# What is being asked
Among the lines below, count those with "wrench". Give only the number.

Data extracted from a collection
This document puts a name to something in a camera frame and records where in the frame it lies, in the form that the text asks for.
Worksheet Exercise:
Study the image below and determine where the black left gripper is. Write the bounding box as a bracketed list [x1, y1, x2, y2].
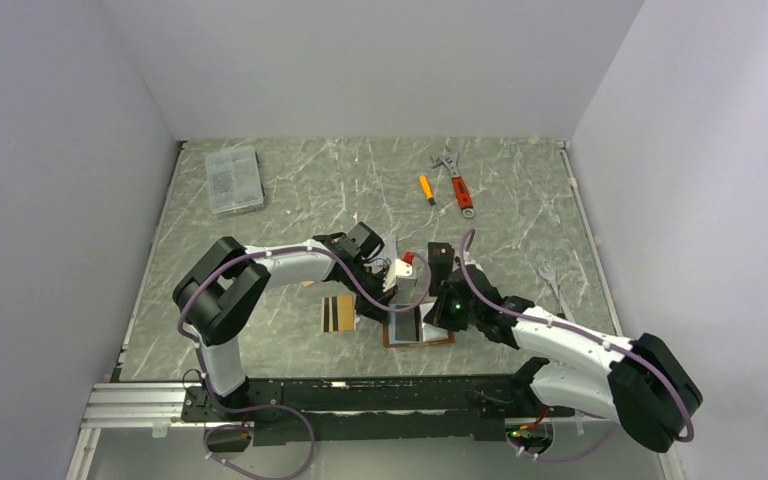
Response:
[344, 260, 398, 326]

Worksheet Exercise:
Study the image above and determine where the brown leather card holder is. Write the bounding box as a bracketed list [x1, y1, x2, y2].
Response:
[383, 303, 455, 348]

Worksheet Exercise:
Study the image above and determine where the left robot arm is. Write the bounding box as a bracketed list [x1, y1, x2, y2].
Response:
[172, 222, 415, 420]

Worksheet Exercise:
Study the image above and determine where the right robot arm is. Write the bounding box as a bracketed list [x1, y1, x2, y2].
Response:
[423, 264, 703, 453]

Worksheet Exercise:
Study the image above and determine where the gold card with stripes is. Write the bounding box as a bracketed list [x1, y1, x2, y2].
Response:
[321, 294, 356, 333]

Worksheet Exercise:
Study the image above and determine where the black card wallet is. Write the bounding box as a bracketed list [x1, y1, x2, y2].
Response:
[427, 242, 455, 282]

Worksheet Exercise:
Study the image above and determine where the silver combination wrench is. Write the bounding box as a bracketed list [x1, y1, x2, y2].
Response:
[537, 261, 575, 323]

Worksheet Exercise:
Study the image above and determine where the red adjustable wrench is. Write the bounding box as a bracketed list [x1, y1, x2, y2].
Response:
[431, 146, 475, 219]

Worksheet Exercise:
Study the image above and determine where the clear plastic parts box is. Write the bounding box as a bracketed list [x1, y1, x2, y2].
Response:
[205, 145, 265, 215]

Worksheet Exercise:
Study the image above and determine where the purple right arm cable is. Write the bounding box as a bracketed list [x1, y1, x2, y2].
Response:
[456, 228, 697, 464]

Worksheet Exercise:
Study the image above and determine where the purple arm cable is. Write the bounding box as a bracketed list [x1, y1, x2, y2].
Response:
[456, 228, 697, 464]
[175, 245, 433, 480]

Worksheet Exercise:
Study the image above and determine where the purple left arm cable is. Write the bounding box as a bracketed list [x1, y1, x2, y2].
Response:
[175, 245, 433, 480]

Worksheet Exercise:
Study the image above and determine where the black aluminium base frame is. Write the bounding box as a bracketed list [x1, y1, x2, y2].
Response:
[82, 374, 607, 446]

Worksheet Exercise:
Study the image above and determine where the orange handle screwdriver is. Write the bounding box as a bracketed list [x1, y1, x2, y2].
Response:
[419, 175, 438, 212]

# Task response
2